The Kubernetes Metrics and Monitoring Architecture
K8S Metrics types
Kubernetes supports three types of metrics
Resource metrics. Raw resource usage data including CPU and Memory
Custom metrics. Application/service level metrics. E.g. latency, request rate
External metrics. Metrics from outside of the K8S cluster. E.g. Google PubSub metrics
The Monitoring Architecture in Kubernetes
The K8S monitoring architecture consists of the resource metrics pipeline and the custom metrics pipeline.
The resource metrics pipeline consists of the Kubernetes core components. It is the pipeline supported by K8S out-of-the-box.
The custom metrics pipeline is implemented by 3rd applications or service providers.
The goal of this architecture is to provide a stable, versioned API that core Kubernetes components can use along with a set of abstractions for custom/3rd party monitoring applications to easily create and expose custom metrics.
Resource metrics pipeline
The following core components implement the pipeline:
Kubelet. Provides node/pod/container resource usage data (CPU/Memory)
Metrics-server. A cluster-wide aggregator of resource usage data. It scrapes resource usage data from Kubelet through the Summary API. It is registered with the main API server and exposes metrics via the Metrics API.
The Metrics API. Metrics-server exposes resource metrics via the Metrics API which serves metrics to external clients via the main API server
The main API server. The Kubernetes main API server
The resource metrics pipeline does not support metrics long-term retention and storage.
Custom metrics pipeline
Kubernetes also defines the Custom Metrics API and External Metrics API interfaces to support 3rd party full monitoring solutions integration (e.g. Prometheus, datadog, and GCP Stackdriver).

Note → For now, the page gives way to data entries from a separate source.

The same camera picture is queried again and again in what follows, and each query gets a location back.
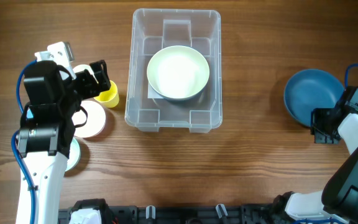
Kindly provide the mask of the cream plastic cup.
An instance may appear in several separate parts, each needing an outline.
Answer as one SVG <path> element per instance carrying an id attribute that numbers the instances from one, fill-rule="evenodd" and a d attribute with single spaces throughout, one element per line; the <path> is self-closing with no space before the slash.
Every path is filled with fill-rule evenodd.
<path id="1" fill-rule="evenodd" d="M 83 72 L 85 70 L 87 70 L 91 75 L 94 75 L 94 71 L 92 70 L 92 68 L 89 65 L 81 64 L 81 65 L 77 65 L 76 67 L 73 68 L 73 71 L 75 73 Z"/>

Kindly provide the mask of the cream white bowl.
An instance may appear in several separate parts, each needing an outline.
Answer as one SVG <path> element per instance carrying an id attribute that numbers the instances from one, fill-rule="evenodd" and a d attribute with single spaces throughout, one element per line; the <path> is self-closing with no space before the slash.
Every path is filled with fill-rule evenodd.
<path id="1" fill-rule="evenodd" d="M 209 82 L 210 67 L 197 50 L 173 45 L 159 50 L 149 61 L 147 81 L 163 96 L 186 98 L 201 92 Z"/>

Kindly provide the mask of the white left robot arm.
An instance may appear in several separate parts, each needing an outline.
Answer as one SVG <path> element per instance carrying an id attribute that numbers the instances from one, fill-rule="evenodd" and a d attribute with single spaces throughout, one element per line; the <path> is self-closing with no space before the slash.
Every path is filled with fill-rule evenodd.
<path id="1" fill-rule="evenodd" d="M 81 102 L 111 85 L 104 60 L 90 70 L 73 72 L 52 60 L 29 63 L 19 75 L 29 97 L 20 104 L 20 128 L 11 147 L 21 170 L 16 223 L 56 223 L 70 144 L 78 124 L 72 117 Z"/>

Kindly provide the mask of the blue bowl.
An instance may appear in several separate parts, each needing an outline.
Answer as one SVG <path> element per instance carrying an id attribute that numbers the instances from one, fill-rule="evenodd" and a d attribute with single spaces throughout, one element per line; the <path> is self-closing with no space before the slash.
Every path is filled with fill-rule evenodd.
<path id="1" fill-rule="evenodd" d="M 193 96 L 189 96 L 189 97 L 186 97 L 186 98 L 170 98 L 170 97 L 167 97 L 167 96 L 163 96 L 163 99 L 165 100 L 170 100 L 170 101 L 186 101 L 186 100 L 192 100 L 193 98 L 197 98 L 197 97 L 200 97 L 204 95 L 204 91 L 201 91 Z"/>
<path id="2" fill-rule="evenodd" d="M 305 69 L 287 81 L 283 101 L 290 116 L 309 127 L 311 112 L 316 108 L 333 108 L 343 91 L 343 84 L 330 73 Z"/>

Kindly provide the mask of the yellow plastic cup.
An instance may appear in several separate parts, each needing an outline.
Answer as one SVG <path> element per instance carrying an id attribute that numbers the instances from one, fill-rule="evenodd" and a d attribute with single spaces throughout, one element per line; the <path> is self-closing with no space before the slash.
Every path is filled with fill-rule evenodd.
<path id="1" fill-rule="evenodd" d="M 113 108 L 119 104 L 119 93 L 116 84 L 113 81 L 109 81 L 111 87 L 108 91 L 101 92 L 94 99 L 106 108 Z"/>

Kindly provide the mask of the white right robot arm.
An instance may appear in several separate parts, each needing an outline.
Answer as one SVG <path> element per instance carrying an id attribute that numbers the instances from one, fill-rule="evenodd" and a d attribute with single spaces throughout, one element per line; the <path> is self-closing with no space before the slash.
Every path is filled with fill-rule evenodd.
<path id="1" fill-rule="evenodd" d="M 314 109 L 310 129 L 316 143 L 344 141 L 349 157 L 323 190 L 279 195 L 270 213 L 292 223 L 358 223 L 358 87 L 347 87 L 333 108 Z"/>

It enables K8S HPAs to auto scale your workloads based on custom/external metrics by accessing those two API endpoints.
Any 3rd party monitoring solutions can implement an adapter to expose custom metrics via the above two API interfaces, on top of their central storage backends.
For example, the diagram below shows the high level architecture of GCP Stackdrvier Monitoring (aka. Cloud Operation Kit) in GKE:
Typically, a metric pipeline consists of three stages:
- Metric generation and exposing to an HTTP endpoint
- Metric scraping
- Metric storage (in local DBs or remote backends)
- Metric aggregation and querying (optional)
As outlined above, all Kubernetes metrics either come from the Resource Metrics Pipeline or Custom Metrics Pipeline, depending on the metric type.
Resource metrics come from the Resource Metrics Pipeline.
Metrics are created by kubelet.
The Metrics-Server scapes metrics from Kubelet and expose the metrics via the Metrics API.
Custom metrics come from the Custom Metrics Pipeline.
Metrics are generated by applications and/or 3rd party monitoring solutions and then being exposed through a HTTP endpoint.
The HTTP endpoint can be either locally hosted, or accessible remotely.
One example is Prometheus. Your application emits metrics in the prometheus format, and exposes them through http://localhost:port.
App Pod (generates metrics) → App Pod (exposes metrics through the local endpoint) → Prometheus server (scraping the metrics from the endpoints) → Prometheus (stores the metrics in its DB)
Another example is the GKE system metrics, where the gke-monitoring-agent expose the system metrics to the remote endpoint hosted in GCP Cloud Monitoring. This is what’s happening behind the scene:
gke-monitoirng-agent (run as pods, generates metrics) → Cloud Monitoring API (metrics exposing) → GCP Cloud Monitoring Dashboard (the remote endpoint)
A metrics adapter is needed if you want to view the metrics via the Kubenetes API. The adapter implements the Customer API interface, scraps external metrics and exposes the metrics through the API. This is required for your HPAs to work with your custom metrics.
External metrics come from external products or services. E.g. Google Cloud PubSub
A metrics adapter is needed. The adapter implements the External API interface, scraps metrics and exposes the metrics via the API.
In the next section, I’ll cover how Horizontal Pod Autoscaler (HPAs) works with different metrics.
Metric and Time series
Metric refers to data of the same attribute that we collect over time as a series of “data points”.
e.g. “request_total”: Points[(100. 2021–11–09pm), (50, 2021–11–23–10am)…]
Time series is the data structure under a metric, it contains a set of data points.
Latency in a metric pipeline
There is latency introduced in a pipeline between the time when metrics are generated by the metric source, collected by a separate scraper.
For instance, the resource metrics have the latency between the time when metrics are generated on the node (refreshed by kubelet once every 15s), scraped by Metrics server (once every 30s).